--- RECORDS PROVIDED ---
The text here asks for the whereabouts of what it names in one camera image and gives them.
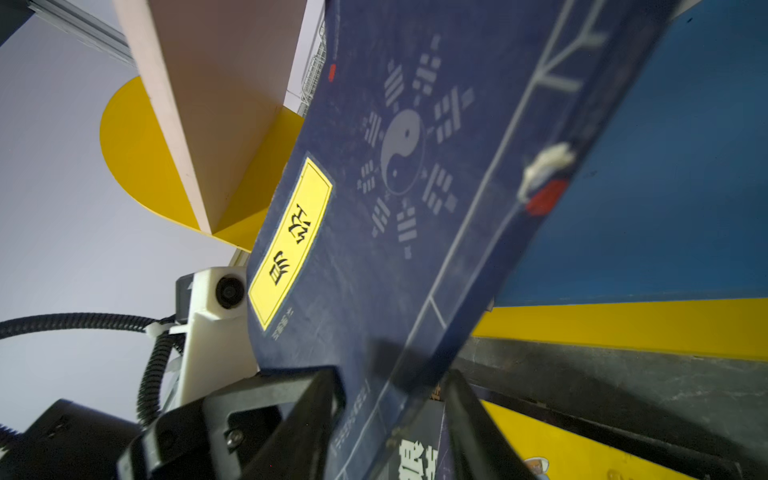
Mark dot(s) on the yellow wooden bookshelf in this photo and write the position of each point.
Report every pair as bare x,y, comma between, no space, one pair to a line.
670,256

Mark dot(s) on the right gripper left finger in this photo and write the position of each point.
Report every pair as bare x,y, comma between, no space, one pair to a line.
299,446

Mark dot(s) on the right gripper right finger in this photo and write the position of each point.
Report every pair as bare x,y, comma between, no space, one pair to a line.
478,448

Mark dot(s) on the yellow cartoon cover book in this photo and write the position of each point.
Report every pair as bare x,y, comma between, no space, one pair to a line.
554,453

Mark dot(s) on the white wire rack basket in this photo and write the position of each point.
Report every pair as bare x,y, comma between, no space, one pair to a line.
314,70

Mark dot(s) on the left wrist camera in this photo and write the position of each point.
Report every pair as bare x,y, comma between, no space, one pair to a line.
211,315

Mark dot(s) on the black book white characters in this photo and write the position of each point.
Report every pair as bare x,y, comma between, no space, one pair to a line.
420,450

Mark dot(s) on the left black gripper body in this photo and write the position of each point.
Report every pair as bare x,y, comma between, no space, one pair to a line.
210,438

--

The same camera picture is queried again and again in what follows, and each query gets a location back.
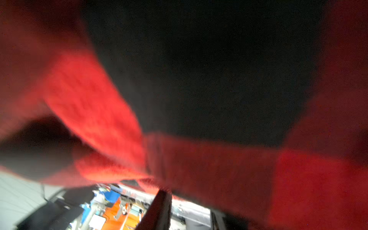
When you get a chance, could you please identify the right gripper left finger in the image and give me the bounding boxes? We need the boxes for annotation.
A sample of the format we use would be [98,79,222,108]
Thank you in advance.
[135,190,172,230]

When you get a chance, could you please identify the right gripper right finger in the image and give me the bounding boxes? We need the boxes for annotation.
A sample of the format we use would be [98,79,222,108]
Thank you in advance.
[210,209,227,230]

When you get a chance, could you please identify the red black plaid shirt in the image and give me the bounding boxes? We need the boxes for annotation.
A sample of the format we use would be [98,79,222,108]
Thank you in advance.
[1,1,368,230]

---

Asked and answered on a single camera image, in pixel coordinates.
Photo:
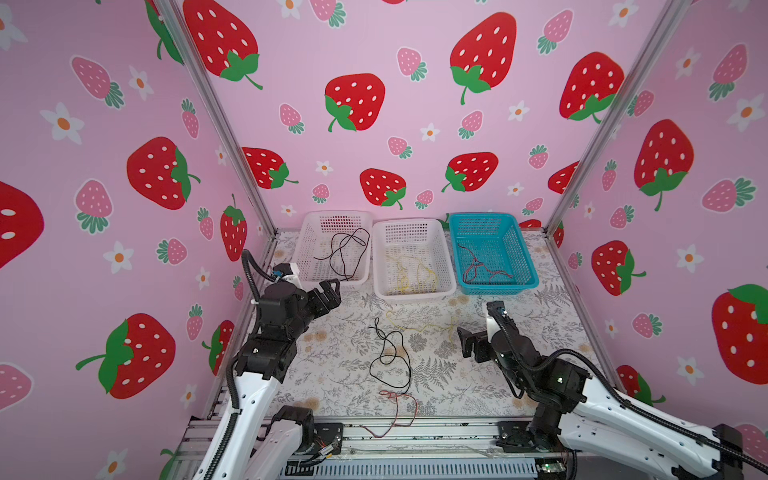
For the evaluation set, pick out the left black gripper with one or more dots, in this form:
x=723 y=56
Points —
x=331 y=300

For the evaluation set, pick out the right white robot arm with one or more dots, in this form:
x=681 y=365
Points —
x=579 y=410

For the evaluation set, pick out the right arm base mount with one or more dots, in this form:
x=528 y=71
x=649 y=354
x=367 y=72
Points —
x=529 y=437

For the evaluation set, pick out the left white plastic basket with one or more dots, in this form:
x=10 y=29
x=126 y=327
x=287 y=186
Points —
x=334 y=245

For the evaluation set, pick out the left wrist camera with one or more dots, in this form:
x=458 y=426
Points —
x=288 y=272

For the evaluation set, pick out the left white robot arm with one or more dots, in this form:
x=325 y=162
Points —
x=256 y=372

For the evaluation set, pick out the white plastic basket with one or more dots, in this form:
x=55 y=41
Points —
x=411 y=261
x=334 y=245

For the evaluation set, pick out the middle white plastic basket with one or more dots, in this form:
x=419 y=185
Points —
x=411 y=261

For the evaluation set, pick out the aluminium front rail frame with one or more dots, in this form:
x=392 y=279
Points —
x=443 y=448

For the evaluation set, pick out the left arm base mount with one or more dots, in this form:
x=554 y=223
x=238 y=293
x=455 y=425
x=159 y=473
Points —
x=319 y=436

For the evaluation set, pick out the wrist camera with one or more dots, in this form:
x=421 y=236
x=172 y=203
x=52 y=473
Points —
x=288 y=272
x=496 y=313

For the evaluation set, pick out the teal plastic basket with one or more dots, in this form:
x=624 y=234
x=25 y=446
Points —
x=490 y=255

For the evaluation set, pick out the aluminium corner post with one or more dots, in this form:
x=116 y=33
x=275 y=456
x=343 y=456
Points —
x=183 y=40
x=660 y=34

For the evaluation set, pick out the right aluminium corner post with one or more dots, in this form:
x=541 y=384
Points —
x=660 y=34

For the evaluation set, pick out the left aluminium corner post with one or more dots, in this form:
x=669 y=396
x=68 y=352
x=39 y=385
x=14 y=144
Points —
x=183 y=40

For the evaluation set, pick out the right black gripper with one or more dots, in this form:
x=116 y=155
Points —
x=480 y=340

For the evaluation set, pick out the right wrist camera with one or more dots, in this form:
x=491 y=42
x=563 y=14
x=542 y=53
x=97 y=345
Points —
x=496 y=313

--- WHAT THIS TASK INVOLVES ---
Return every line of the data above in which "white" appears.

--- SOLUTION FOR THIS PROBLEM ---
Mark dot(s) on the white wire rack basket in this photo and write the position of each point.
Mark dot(s) on the black book white characters in this photo and write the position of each point.
For the evaluation set, pick out the right white robot arm with one or more dots, in this form:
For the evaluation set, pick out the left white plastic basket with one or more dots, in this form:
For the evaluation set, pick out the left white robot arm with one or more dots, in this form:
For the evaluation set, pick out the white plastic basket with one or more dots, in this form:
For the evaluation set, pick out the middle white plastic basket with one or more dots, in this form:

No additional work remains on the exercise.